Retype the listing in full. Change nothing.
Exercise data START
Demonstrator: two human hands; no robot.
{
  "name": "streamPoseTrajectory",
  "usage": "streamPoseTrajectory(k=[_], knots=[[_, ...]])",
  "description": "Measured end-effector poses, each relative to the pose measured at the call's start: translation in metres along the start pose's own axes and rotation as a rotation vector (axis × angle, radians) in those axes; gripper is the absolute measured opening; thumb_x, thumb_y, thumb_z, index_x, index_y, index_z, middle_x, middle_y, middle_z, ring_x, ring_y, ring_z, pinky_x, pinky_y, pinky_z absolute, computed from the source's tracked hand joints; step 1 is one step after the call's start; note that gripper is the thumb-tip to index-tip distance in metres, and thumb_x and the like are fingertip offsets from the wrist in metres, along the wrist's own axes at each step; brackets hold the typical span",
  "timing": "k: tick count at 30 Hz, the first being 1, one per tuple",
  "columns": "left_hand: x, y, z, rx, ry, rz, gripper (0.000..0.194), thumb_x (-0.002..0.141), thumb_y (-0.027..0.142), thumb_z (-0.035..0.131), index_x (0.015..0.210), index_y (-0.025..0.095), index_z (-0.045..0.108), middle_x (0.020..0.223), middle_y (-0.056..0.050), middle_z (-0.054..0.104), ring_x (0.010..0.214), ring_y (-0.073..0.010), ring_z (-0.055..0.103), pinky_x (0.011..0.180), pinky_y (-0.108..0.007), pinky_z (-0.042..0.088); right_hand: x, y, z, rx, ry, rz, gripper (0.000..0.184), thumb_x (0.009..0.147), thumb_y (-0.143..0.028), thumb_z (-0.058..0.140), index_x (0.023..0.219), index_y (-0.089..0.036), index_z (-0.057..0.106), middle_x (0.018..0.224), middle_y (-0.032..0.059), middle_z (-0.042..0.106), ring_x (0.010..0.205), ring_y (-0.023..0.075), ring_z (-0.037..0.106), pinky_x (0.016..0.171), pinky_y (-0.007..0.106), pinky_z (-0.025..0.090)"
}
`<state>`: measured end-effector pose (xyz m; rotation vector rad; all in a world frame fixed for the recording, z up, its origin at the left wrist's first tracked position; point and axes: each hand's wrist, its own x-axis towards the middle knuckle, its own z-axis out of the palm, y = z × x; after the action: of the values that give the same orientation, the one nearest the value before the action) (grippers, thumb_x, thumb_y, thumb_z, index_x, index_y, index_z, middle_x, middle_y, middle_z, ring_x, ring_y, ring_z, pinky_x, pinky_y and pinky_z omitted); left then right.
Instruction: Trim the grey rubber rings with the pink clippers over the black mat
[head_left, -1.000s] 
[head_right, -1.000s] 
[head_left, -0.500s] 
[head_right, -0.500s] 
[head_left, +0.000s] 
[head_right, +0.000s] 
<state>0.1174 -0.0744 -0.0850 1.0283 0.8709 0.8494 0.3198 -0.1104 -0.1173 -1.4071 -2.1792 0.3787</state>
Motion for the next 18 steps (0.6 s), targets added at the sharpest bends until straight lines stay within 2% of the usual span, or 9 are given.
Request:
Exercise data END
# Task result
Demonstrator: two human hands; no robot.
{
  "name": "streamPoseTrajectory",
  "usage": "streamPoseTrajectory(k=[_], knots=[[_, ...]])",
  "description": "Measured end-effector poses, each relative to the pose measured at the call's start: translation in metres along the start pose's own axes and rotation as a rotation vector (axis × angle, radians) in those axes; gripper is the absolute measured opening; thumb_x, thumb_y, thumb_z, index_x, index_y, index_z, middle_x, middle_y, middle_z, ring_x, ring_y, ring_z, pinky_x, pinky_y, pinky_z absolute, computed from the source's tracked hand joints; step 1 is one step after the call's start; note that gripper is the thumb-tip to index-tip distance in metres, and thumb_x and the like are fingertip offsets from the wrist in metres, along the wrist's own axes at each step; brackets hold the typical span",
  "timing": "k: tick count at 30 Hz, the first being 1, one per tuple",
  "columns": "left_hand: x, y, z, rx, ry, rz, gripper (0.000..0.194), thumb_x (-0.002..0.141), thumb_y (-0.027..0.142), thumb_z (-0.035..0.131), index_x (0.015..0.210), index_y (-0.025..0.095), index_z (-0.045..0.108), middle_x (0.020..0.223), middle_y (-0.056..0.050), middle_z (-0.054..0.104), ring_x (0.010..0.214), ring_y (-0.073..0.010), ring_z (-0.055..0.103), pinky_x (0.011..0.180), pinky_y (-0.108..0.007), pinky_z (-0.042..0.088); right_hand: x, y, z, rx, ry, rz, gripper (0.000..0.184), thumb_x (0.009..0.147), thumb_y (-0.143..0.028), thumb_z (-0.058..0.140), index_x (0.023..0.219), index_y (-0.089..0.036), index_z (-0.057..0.106), middle_x (0.018..0.224), middle_y (-0.032..0.059), middle_z (-0.042..0.106), ring_x (0.010..0.205), ring_y (-0.023..0.075), ring_z (-0.037..0.106), pinky_x (0.016..0.171), pinky_y (-0.007..0.106), pinky_z (-0.025..0.090)"
}
`<state>`: measured end-effector pose (xyz m; rotation vector rad; all in a world frame fixed for the recording, z up, its origin at the left wrist's first tracked position; point and axes: each hand's wrist, its own x-axis towards the middle knuckle, its own z-axis out of the palm, y = z × x; after the action: of the values that give the same orientation, the one nearest the value before the action) (grippers, thumb_x, thumb_y, thumb_z, index_x, index_y, index_z, middle_x, middle_y, middle_z, ring_x, ring_y, ring_z, pinky_x, pinky_y and pinky_z omitted); left then right.
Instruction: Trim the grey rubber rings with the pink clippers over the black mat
[head_left, -1.000s] 
[head_right, -1.000s] 
[head_left, -0.500s] 
[head_right, -0.500s] 
[head_left, +0.000s] 
[head_right, +0.000s] 
<state>0.1174 -0.0744 -0.0850 1.0283 0.8709 0.8494 0.3198 -0.1104 -0.1173 -1.4071 -2.1792 0.3787</state>
Motion for the next 18 steps (0.6 s), targets added at the sharpest bends until straight lines stay within 2% of the usual span, or 9 are given.
Request:

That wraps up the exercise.